Vom Schuhgeschäft zum Privatzoo
Der Braunschweiger Zoo wurde Mitte der 1960er von einem örtlichen Schuhhändler begründet, der seit je seine Verkaufsräume in der Braunschweiger Innenstadt mit lebenden Tieren dekoriert hatte. In winzigen Käfigen hatte er Reptilien, Vögel und sogar kleine Affen zur Schau gestellt. Mit diesen Tieren als Grundstock eröffnete er 1965 am südlichen Stadtrand einen kleinen Privatzoo, den er 1968 an einen anderen Hobby-Tierhalter weiterverkaufte. Der Tierbestand auf dem knapp 1,5 Hektar großen Gelände wurde erheblich erweitert, so dass der Zoo noch im selben Jahr vom zuständigen Ministerium als besonders förderwürdige „kulturelle Einrichtung“ anerkannt wurde.
1978 wurde der Zoo zum zweitenmal verkauft, diesmal an eine schleswig-holsteinische Investoren-GmbH, die zwei Jahr zuvor in Grömitz an der Ostsee bereits einen Exotenzoo eröffnet hatte (und ein paar Jahre später einen dritten Zoo im ostniedersächsischen Landkreis Helmstedt dazukaufte). Der Tierbestand in Braunschweig wurde erneut erweitert: in absurd beengten Käfiganlagen wurden Exoten wie Zebras, Nasenbären, Pumas und sogar Schimpansen gehalten. 1996 wurde die Zoofläche mit freundlicher Hilfe der Stadt auf etwa 2,5 Hektar vergrößert, zugleich wurden weitere Tierarten angeschafft.

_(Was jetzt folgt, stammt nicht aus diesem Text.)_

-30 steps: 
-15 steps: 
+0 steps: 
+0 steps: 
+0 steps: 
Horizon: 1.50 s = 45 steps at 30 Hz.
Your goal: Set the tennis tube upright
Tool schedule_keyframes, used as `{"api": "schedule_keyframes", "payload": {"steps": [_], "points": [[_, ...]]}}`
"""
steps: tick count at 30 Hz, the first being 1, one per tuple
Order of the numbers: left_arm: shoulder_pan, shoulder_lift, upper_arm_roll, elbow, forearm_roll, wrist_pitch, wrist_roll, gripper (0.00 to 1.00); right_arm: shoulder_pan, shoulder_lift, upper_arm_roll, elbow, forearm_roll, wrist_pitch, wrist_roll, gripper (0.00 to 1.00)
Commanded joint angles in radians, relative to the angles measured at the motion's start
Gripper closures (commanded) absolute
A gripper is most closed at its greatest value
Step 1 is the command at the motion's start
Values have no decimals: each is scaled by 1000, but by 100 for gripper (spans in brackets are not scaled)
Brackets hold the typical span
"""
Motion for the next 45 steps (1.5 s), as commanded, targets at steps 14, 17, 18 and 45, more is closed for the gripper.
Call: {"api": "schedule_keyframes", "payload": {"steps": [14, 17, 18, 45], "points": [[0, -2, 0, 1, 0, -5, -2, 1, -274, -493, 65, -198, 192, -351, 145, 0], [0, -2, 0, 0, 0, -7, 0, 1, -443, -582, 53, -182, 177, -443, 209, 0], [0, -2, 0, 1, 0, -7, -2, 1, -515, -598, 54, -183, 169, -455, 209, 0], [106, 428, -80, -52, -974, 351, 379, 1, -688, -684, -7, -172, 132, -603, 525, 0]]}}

Heute hält der Zoo rund 350 Tiere aus 60 Arten vor, darunter Tiger, Geparden, Lemuren, Klammer- und Kapuzineraffen, dazu verschiedene Papageien- und Eulenarten, Keas, Leguane, Schildkröten und Pythons; auch Trampeltiere, Hausesel und Shetlandponies (die von Besucherkindern gefüttert werden und auf denen sie reiten dürfen). Überdies im „Streichelgehege“: Schafe, Zwergziegen und Hauskaninchen. Gänzlich indiskutabel ist die Unterbringung zweier Magots (“Berberaffen“) in einem Käfigabteil, das offenbar noch aus den Anfangstagen des Zoos stammt.
Die Gehege- und Warmhäuser der Tiere sind überwiegend in „Heimwerkerarbeit“ entstanden und sehen auch genau so aus. Obgleich Mitglied der Deutschen Tierparkgesellschaft (DTG) unterschreitet der Braunschweiger Zoo die in namhafteren Einrichtungen übliche (wenngleich auch dort völlig unzureichende) Zootierhaltung erheblich.
Ein geplantes Löwenhaus, errichtet in erster Linie aus Spendengeldern und über Eigenleistung freiwilliger Helfer, steht seit Jahren im Rohbau herum, von ebenfalls seit Jahren geplanten neuen Anlagen für Lemuren und Makaken ist noch überhaupt nichts zu sehen. Hingegen wurden die Kinderbespaßungsanlagen in den letzten Jahren um einen acht Meter hohen Kletterturm samt Tunnelrutsche, drei Kletterbaumhäuser sowie eine asphaltierte Freifläche für (Münz-)Autoscooter ergänzt.